Nicolai Tcherepnin (1873-1945). Narcisse, Autograph manuscript score, 1924. b MS Thr 465 (215). Purchased with the Howard D. Rothschild Fund, 2005.

Photograph

Nicolai Tcherepnin. Photograph by. A. Bert, 1909. Howard D. Rothschild Collection. b MS Thr 414.2 (202). Bequest, 1989.

Narcisse

Narcisse was first presented in Monte Carlo in 1911. Although Tcherepnin had composed the charming score for Le Pavillon d’Armide, and arranged or orchestrated other works presented by the Ballets Russes, his employment with the Ballets Russes was principally as con­ductor. But when it became apparent that Maurice Ravel would not deliver his classical ballet, Daphnis et Chloé, on schedule, Tcherepnin took on the ballet Narcisse (at first titled Narcisse et Echo), which was in fact produced more than a year before the premiere of Daphnis et Chloé.

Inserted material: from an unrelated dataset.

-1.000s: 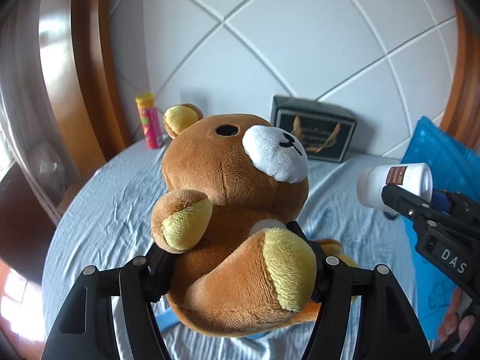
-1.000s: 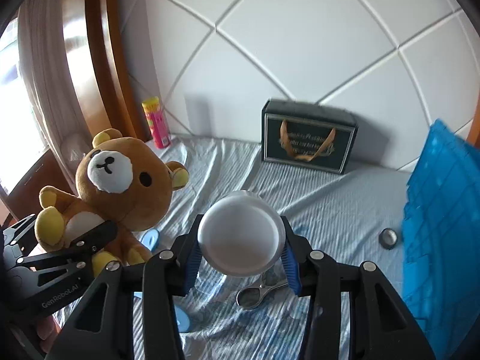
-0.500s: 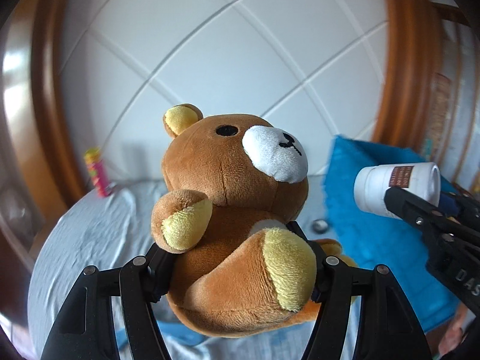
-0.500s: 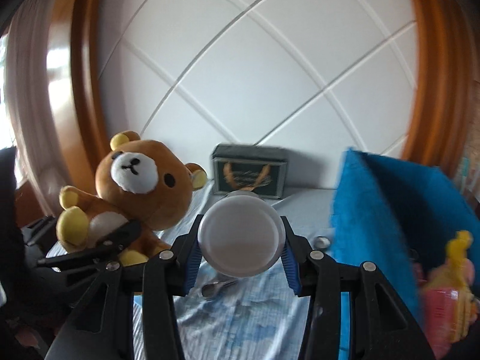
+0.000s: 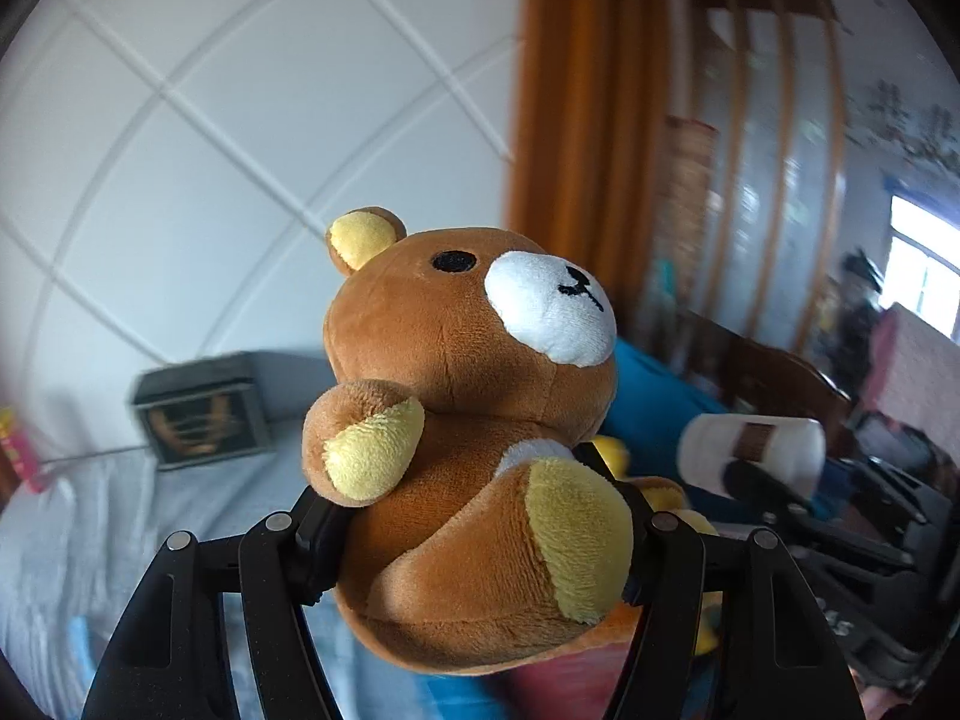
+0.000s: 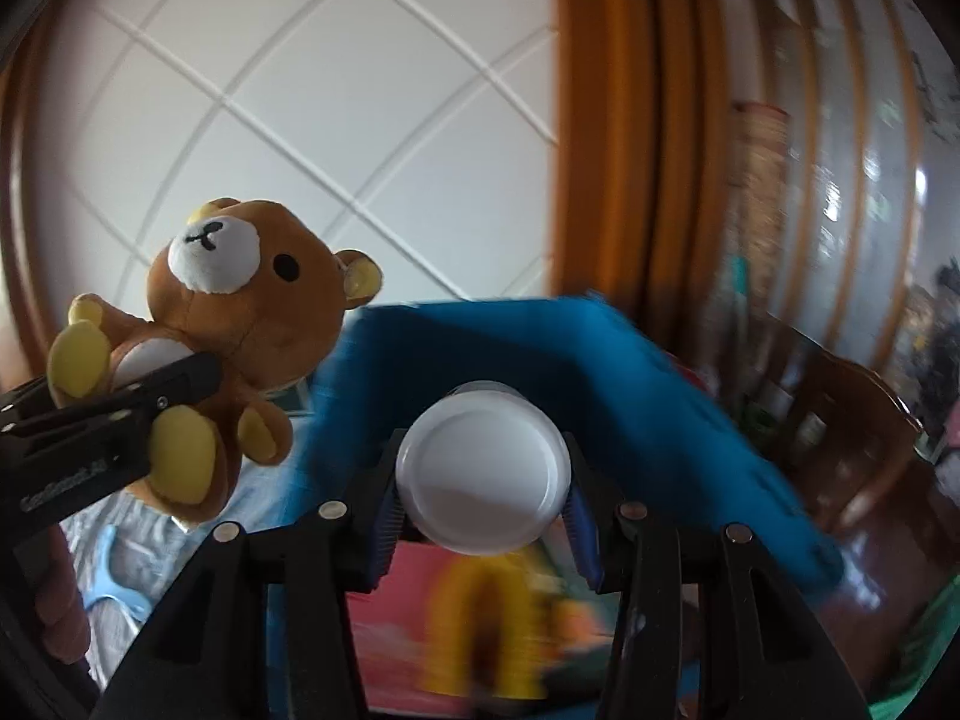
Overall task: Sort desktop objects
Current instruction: 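Carry the teddy bear with the left gripper while the right gripper carries the pill bottle to the bin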
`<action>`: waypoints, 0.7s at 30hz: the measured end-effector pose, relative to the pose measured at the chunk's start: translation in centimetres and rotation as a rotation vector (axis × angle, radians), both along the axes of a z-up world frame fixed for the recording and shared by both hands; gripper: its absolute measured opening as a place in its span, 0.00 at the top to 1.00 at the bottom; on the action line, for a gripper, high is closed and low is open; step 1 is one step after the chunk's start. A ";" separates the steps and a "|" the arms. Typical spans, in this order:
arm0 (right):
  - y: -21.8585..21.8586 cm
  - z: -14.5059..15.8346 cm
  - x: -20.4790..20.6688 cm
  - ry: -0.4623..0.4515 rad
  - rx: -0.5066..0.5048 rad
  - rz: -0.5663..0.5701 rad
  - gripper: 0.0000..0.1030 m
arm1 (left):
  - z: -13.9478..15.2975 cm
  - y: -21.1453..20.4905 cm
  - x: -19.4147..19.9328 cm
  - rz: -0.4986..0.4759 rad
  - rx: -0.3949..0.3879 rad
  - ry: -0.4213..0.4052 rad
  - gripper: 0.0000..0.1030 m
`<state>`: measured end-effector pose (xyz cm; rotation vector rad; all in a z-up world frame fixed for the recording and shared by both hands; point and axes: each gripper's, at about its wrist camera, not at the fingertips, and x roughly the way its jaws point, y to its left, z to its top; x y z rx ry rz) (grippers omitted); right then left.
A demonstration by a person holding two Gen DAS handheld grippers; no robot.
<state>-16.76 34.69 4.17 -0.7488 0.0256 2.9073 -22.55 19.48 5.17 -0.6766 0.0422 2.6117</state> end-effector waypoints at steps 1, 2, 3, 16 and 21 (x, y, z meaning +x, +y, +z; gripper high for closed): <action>1.6 -0.5 0.2 -0.010 -0.005 -0.017 0.56 | -0.4 2.0 0.1 -0.024 -0.008 -0.013 0.35; 3.1 -1.0 0.4 -0.020 -0.011 -0.033 0.56 | -0.7 3.9 0.2 -0.047 -0.016 -0.025 0.35; 4.6 -1.6 0.5 -0.030 -0.016 -0.049 0.56 | -1.1 5.3 0.2 -0.063 -0.021 -0.037 0.35; 16.1 -6.8 1.9 -0.138 -0.068 -0.122 0.56 | -3.2 18.3 1.4 -0.136 -0.059 -0.141 0.35; 17.6 -8.3 0.6 -0.171 -0.072 -0.112 0.56 | -4.9 19.4 0.0 -0.089 -0.054 -0.180 0.32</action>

It is not known whether Tcherepnin had any opportunity to see the score of Daphnis in advance of rehearsals, but there are strong similar­ities between the two scores, not only in the performing forces (large orchestra, wordless chorus), but in the musical approach to the rather similar narratives. (One might in fact ask whether Ravel might have been influenced by Tcherepnin’s score.) In any case, Tcherepnin’s two original scores for Diaghilev deserve better familiarity.